Setelah kupikir-pikir, doa menjadi satu-satunya media penyerahan diri paling memadai saat ini. Dan rasanya tak sopan jika harus menangis lagi di hadapan-Nya. Tegur bila ternyata keliru. Sudah sering aku begitu. Rautku amat berantakan apabila meneteskan air mata. Rasanya tak enak menghadap-Nya dengan rupa sebentuk itu. Aku ingin menampakkan kesempurnaan wajah yang kupunya. Pernah kucoba untuk mengatupkan kelopak mata. Dan ketika harus begitu, air mataku tertahan tak dapat keluar dengan sempurna. Malah jadi sakit mata. Maka, perkenankanlah aku menyampaikan doa ini dengan cara sederhana saja. Mampuku hanya menuliskannya dulu, setelah ini akan kubacakan untuk-Nya di malam 1 ramadan nanti.
***

Untuk-Mu yang selalu menggetarkan hati dan semesta
Di singgasana paling agung

Engkau Maha Sempurna melampaui segala nilai dan sifat-sifat yang Kau punya. Engkau Maha Pengasih sekaligus Maha ‘Pemarah’ sebab murka atas aku yang kadang tak tahu arah. Aku masih saja rabun memahami kebajikan dan kejahatan, tentang kebahagiaan dan kesedihan, hitam dan putihnya kehidupan, serta segala hal yang berlawanan.

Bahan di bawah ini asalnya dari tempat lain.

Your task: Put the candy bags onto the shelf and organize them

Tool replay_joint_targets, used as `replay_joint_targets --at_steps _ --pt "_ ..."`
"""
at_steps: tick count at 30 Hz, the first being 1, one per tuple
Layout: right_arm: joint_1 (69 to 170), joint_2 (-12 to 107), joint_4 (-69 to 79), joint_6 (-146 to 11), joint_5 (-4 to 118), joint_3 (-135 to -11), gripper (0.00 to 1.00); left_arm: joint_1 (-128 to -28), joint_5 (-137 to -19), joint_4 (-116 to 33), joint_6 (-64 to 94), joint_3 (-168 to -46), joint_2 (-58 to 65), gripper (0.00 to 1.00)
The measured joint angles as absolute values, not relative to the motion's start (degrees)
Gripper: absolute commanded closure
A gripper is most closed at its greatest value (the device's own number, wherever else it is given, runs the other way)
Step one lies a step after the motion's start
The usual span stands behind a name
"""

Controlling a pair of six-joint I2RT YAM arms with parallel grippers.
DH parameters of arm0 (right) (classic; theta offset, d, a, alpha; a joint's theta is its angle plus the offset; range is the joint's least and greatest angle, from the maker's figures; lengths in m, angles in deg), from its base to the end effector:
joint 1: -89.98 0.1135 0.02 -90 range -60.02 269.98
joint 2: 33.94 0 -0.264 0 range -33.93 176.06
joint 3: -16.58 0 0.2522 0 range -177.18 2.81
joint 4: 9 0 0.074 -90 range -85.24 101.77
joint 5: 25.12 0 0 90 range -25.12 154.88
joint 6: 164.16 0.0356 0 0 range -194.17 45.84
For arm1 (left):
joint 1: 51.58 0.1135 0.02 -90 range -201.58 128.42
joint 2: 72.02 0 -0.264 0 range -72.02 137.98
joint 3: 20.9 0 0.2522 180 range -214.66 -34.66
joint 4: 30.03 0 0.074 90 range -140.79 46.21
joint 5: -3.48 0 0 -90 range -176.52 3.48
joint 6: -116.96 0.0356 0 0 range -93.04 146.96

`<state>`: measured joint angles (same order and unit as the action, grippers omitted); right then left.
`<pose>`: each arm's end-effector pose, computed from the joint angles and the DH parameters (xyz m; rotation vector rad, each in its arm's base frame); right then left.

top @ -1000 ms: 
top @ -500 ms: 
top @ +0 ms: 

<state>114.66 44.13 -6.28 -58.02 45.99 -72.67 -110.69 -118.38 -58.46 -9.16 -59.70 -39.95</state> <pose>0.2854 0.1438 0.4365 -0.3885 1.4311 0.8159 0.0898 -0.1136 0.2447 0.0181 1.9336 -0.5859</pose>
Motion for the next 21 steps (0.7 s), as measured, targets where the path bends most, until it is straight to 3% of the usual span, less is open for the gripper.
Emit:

Tidakkah sengaja Kau ciptakan hal-hal kontradiktif seperti itu? Maka Kau memberiku akal untuk itu. Satu kelebihan yang membuat makhluk-makhluk lain merasa iri: dapat mengungguli kemuliaan malaikat jikalau mempergunakannya dengan baik, dan sebaliknya, akan melampaui kesesatan setan jika tidak digunakan dengan baik pula. Singkatnya, makhluk sempurnalah. Namun sayang, akalku belum mampu mengurai makna-makna di balik semua itu.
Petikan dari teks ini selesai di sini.